DATASET RECORDS below:
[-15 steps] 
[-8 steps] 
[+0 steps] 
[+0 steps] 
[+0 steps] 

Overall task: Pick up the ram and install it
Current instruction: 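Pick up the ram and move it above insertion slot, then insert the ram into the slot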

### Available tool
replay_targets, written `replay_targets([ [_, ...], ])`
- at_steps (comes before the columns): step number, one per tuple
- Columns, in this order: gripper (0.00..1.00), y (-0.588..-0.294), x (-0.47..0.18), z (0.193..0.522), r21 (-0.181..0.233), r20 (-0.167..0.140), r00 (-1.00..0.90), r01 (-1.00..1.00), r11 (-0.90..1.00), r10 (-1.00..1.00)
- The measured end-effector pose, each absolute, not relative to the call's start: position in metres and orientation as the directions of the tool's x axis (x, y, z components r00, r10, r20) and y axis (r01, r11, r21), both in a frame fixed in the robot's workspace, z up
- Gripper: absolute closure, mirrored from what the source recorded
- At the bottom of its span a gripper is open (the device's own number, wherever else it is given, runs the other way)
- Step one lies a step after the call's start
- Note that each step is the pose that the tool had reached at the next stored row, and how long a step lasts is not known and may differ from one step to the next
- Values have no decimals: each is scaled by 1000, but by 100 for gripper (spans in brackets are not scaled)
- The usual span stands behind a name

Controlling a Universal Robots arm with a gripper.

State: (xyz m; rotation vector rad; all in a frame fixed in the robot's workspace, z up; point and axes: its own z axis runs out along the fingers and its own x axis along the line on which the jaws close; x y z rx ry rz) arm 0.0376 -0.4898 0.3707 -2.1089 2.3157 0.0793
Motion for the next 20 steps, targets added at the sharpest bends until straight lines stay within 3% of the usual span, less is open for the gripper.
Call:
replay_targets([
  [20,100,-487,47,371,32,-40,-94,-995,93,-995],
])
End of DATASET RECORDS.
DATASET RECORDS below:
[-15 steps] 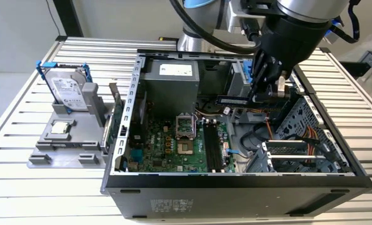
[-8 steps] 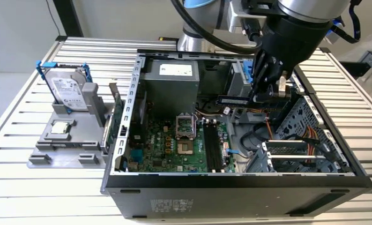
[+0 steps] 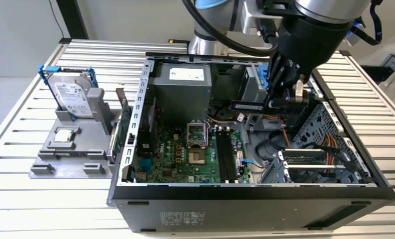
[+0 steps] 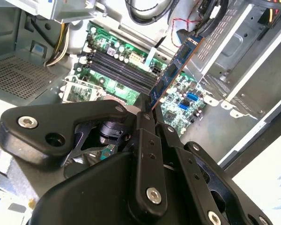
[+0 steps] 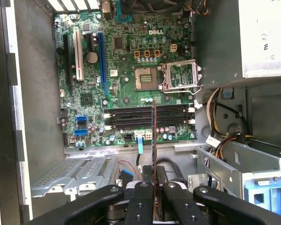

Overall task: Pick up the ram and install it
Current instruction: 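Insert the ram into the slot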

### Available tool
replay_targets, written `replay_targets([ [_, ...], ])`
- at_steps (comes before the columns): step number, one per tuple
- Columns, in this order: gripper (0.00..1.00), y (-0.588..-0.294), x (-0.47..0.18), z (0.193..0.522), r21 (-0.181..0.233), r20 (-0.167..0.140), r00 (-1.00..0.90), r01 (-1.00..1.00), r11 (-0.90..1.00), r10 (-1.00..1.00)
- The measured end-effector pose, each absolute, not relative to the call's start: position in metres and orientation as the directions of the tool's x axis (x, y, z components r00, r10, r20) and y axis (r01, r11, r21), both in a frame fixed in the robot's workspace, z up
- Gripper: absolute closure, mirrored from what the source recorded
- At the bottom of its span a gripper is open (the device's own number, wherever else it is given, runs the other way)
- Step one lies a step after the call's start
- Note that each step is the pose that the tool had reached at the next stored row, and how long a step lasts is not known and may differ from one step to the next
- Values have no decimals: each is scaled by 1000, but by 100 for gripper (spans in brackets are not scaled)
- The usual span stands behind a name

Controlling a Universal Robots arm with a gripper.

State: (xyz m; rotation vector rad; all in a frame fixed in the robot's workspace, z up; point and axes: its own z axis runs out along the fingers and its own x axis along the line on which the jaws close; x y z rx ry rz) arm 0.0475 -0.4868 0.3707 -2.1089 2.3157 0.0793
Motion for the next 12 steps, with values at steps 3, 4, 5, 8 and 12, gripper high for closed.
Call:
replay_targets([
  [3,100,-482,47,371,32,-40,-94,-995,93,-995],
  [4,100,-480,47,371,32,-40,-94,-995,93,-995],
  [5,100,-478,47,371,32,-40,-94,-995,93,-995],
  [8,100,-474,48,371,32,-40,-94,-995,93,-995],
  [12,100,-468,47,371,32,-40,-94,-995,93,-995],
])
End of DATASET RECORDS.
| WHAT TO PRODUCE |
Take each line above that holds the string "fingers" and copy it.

| EXPECTED ANSWER |
State: (xyz m; rotation vector rad; all in a frame fixed in the robot's workspace, z up; point and axes: its own z axis runs out along the fingers and its own x axis along the line on which the jaws close; x y z rx ry rz) arm 0.0376 -0.4898 0.3707 -2.1089 2.3157 0.0793
State: (xyz m; rotation vector rad; all in a frame fixed in the robot's workspace, z up; point and axes: its own z axis runs out along the fingers and its own x axis along the line on which the jaws close; x y z rx ry rz) arm 0.0475 -0.4868 0.3707 -2.1089 2.3157 0.0793

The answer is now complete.